Se trata de un análisis inmuno-blot de los niveles de PJS 180 en el homogeneizado dos minutos y 30 minutos después de la inducción de la teína, y se trata de un análisis inmuno-sanguíneo de los niveles de PJS 180 en la fracción nuclear enriquecida. Dos minutos y 30 minutos después de la ización, los niveles de fosfo Jacob permanecieron inalterados en el total de CA una proteína homogeneizada y en la fracción nuclear enriquecida dos minutos después de la ización. Pero se encontró un aumento significativo en p Jacob, S 180 Inmunorreactividad 30 minutos después de la inducción de LTP.

Al intentar este procedimiento, es importante recordar usar un volumen adecuado de válvula de lisis hipotónica. Además, es necesario estandarizar el marco de tiempo crítico para la lisis de las muestras. En particular, cuando este método se aplica para el aislamiento de muestras de tejido cerebral de rata o ratón distintas del hipocampo Después de este procedimiento, otros métodos como la tinción inmunitaria complementaria con anticuerpos contra proteínas candidatas importadas al núcleo después de la inducción de OTP o moléculas de señalización como formas activas de quinasa o fosfatasa, pueden ser útiles para verificar esos resultados.

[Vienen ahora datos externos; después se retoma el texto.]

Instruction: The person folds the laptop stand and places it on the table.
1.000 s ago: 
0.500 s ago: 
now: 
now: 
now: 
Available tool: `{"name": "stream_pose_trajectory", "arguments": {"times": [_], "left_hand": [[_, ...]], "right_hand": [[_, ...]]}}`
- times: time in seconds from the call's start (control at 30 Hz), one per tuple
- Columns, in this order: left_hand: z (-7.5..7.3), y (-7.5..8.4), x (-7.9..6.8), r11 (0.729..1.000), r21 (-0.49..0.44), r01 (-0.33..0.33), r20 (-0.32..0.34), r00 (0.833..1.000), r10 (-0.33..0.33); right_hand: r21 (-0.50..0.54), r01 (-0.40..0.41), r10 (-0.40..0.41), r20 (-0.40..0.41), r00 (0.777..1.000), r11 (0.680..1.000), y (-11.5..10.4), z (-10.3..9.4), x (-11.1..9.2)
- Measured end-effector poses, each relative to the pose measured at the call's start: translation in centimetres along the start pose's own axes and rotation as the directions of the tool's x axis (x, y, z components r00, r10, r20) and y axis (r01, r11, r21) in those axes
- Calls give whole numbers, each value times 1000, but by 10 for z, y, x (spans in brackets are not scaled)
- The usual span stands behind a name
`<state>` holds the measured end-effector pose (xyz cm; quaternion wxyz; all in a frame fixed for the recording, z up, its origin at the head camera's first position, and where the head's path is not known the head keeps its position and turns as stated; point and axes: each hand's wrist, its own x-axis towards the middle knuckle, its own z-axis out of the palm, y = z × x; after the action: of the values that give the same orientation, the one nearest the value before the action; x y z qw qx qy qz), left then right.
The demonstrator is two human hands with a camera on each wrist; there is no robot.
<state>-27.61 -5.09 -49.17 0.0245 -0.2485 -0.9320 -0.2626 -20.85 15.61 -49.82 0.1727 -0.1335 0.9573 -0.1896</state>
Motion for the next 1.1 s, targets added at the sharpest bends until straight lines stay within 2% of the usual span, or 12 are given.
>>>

Se puede realizar un tratamiento farmacológico para responder preguntas adicionales. Por ejemplo, qué cascadas de señalización están involucradas en la translocación de la proteína nuclear sináptica meers, o cómo influyen en una función nuclear. Además, se podría estudiar el papel de las proteínas mensajeras nucleares de la sinapis en las enfermedades que afectan al hipocampo.

Por ejemplo, la enfermedad de Alzheimer.